I absolutely adore Sauternes. It gives me no pleasure to put a wine down, and nothing would give me more pleasure than to find that my previous caustic words were unfounded. However, the truth is that there are just too many fair-to-middling Filhot wines. The estate's reputation is tarnished by benevolent Sauternes vintages when it missed the chance to reinstate its position as one of the leading Second Growths. Vintages such as 1983, 1997, 2001, 2005 and 2007 feel ephemeral and inconsequential; you yearn for more complex aromas, more body, more richness and depth. Where is the substance? Where is the persistence? Sauternes should make an impact; it should linger in the mouth after the wine has departed. There are a few vintages that give glimmers of hope for Filhot, such as the 2009 and 2011, and if we wind back the clock, I admire the 1937, 1986 and 1989. But they are not enough to change my opinion.


Why is that?

After visiting Filhot and marveling at its grandeur and size, I could instantly see that it is, quite simply, just too big. A family running an estate of this size is responsible not only for producing wine, but also for maintaining the buildings and keeping the property habitable when it could so easily fall into disrepair. They face huge running costs at a time when the market for Sauternes is dwindling, so they must surely look at alternative sources of income. I suspect the family does not have the deep pockets of a proprietor like Silvio Denz at Lafaurie-Peyraguey, which the Swiss entrepreneur has transformed into a luxury hotel and restaurant. Instead, Filhot reflects the real challenges confronting Sauternes. This part of Bordeaux attracts few tourists compared to the rest of the region, and it would cost millions to revamp the estate – and all this against a backdrop of a style of wine struggling to find an appreciative audience.

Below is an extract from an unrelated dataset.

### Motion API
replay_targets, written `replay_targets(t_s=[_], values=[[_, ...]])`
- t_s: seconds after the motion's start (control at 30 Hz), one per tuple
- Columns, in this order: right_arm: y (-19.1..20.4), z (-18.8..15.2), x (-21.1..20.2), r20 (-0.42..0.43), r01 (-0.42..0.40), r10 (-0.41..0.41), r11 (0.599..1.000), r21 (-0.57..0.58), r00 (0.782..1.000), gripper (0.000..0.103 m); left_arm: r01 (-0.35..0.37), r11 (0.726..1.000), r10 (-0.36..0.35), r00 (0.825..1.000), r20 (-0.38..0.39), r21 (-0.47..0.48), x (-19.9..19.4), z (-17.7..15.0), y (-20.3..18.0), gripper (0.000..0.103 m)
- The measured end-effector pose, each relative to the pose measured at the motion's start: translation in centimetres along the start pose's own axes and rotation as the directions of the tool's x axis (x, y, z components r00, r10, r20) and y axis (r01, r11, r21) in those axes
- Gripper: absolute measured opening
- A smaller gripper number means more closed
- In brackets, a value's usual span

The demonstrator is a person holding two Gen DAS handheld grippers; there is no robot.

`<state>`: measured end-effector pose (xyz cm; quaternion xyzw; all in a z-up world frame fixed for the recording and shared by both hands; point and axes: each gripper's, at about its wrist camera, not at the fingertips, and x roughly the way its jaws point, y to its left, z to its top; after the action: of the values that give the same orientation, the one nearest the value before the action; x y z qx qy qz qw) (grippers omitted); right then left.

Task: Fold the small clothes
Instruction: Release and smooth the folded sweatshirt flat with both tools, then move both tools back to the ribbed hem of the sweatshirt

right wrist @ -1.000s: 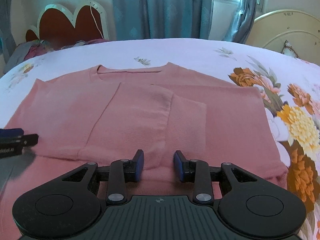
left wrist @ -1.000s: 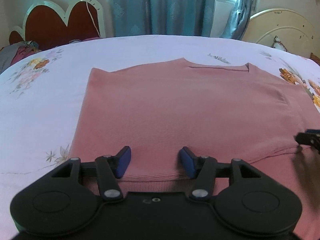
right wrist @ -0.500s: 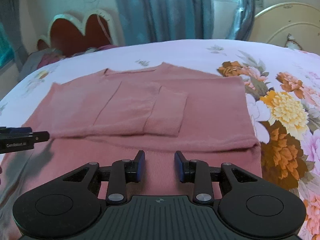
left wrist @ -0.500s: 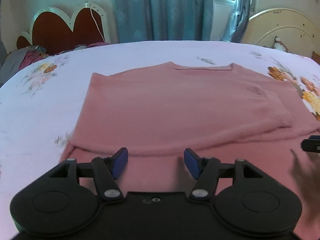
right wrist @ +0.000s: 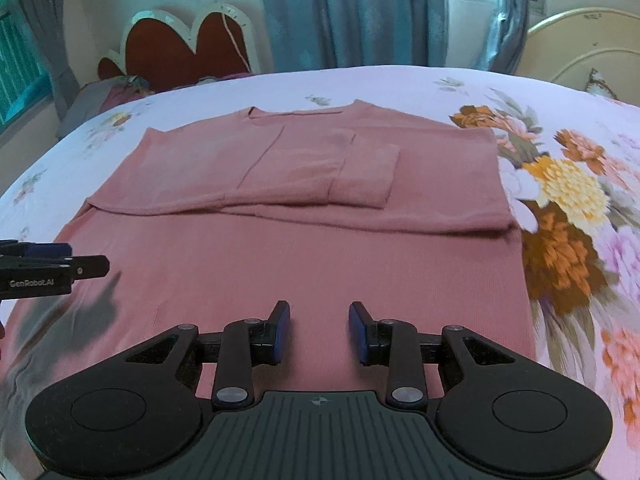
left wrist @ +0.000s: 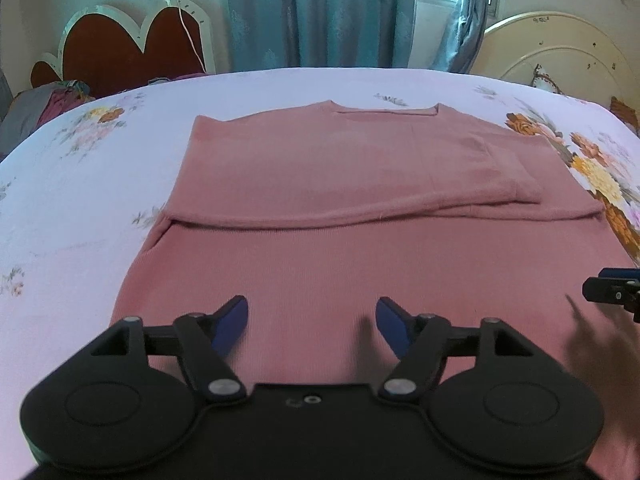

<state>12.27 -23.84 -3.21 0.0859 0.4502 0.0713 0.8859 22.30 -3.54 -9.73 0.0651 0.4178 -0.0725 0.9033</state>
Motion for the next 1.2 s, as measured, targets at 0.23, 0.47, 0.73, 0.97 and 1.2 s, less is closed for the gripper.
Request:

The pertinent question is whether Filhot can not only improve, but become more consistent. Perhaps lowering the percentage of Sauvignon Blanc and increasing Sémillon would lend more weight and density. Is that tinkering with the DNA of Filhot? It is a case of finding Filhot – not what it currently is, but what it could be, not only in terms of the wine but of the entire estate. I want to end on a positive note. Just before writing this piece, I participated in two blind tastings of the 2009 and 2015 vintages, and Filhot showed well in both. I let out a silent hooray. These were well-crafted and thoroughly enjoyable bottles of Sauternes at a consumer-friendly price. I hope this is a glimpse of the future and Filhot can turn the corner. It will not be easy, and I doubt they will ever return to the halcyon days of the past, but with a few changes perhaps this major estate can compete with the other Sauternes Second Growths.